WHAT IS NEEDED. Go through the entries below. Copy out every line that contains "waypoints".

--*--

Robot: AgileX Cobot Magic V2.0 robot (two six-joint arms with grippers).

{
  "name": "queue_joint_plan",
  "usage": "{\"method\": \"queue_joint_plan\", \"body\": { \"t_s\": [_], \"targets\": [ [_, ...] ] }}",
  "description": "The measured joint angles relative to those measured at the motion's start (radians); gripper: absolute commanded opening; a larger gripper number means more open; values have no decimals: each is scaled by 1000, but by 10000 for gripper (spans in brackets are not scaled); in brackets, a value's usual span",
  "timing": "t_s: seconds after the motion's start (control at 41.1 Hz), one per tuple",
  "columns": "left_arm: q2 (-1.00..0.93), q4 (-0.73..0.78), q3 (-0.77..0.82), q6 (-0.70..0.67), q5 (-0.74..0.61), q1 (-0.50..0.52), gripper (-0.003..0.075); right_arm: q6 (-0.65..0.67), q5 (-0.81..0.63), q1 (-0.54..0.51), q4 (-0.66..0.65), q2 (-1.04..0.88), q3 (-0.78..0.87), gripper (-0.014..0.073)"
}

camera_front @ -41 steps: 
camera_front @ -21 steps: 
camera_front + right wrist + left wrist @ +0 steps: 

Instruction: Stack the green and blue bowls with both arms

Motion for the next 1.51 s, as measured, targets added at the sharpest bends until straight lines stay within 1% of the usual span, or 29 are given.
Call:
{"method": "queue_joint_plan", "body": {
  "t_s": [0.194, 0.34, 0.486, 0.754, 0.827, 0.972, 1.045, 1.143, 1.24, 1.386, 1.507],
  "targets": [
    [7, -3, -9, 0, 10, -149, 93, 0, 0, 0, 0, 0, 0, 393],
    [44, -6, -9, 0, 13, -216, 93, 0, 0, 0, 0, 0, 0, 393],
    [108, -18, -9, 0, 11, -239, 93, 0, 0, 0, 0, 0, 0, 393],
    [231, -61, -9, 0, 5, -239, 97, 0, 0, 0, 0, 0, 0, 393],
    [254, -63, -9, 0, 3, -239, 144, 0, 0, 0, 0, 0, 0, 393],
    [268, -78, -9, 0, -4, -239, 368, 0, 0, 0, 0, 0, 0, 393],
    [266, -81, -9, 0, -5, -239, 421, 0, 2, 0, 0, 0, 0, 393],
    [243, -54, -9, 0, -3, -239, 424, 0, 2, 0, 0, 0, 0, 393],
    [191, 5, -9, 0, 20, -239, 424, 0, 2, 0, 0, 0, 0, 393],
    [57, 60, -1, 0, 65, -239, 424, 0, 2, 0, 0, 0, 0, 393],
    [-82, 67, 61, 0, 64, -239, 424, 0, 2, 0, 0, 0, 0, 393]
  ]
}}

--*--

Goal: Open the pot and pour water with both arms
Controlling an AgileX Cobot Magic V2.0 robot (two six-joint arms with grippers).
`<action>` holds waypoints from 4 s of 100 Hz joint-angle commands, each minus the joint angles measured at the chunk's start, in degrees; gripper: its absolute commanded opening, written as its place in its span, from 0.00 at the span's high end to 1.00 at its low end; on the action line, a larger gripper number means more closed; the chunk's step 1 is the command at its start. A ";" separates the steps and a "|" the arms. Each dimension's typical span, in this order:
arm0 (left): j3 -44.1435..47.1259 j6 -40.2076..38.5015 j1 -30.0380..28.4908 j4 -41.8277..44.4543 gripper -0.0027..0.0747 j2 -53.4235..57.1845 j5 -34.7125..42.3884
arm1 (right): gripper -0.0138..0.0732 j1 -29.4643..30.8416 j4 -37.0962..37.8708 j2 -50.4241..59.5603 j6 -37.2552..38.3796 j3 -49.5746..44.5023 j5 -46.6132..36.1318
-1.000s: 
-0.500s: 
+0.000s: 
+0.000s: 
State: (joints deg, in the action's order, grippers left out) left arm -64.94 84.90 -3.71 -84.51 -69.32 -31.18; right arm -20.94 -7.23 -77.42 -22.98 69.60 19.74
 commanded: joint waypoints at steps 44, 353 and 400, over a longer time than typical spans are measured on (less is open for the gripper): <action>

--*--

TASK RESPONSE.
`<action>` holds waypoints from 4 s of 100 Hz joint-angle commands, each minus the joint angles measured at the chunk's start, in degrees; gripper: its absolute commanded opening, written as its place in its span, from 0.00 at the span's high end to 1.00 at its low end; on the action line, a larger gripper number means more closed; the chunk's step 1 is the command at its start. A ";" separates the steps and a "|" the arms. Each dimension's typical span, in this order:
 commanded: joint waypoints at steps 44, 353 and 400, over a longer time than typical spans are measured on (less is open for the gripper): <action>

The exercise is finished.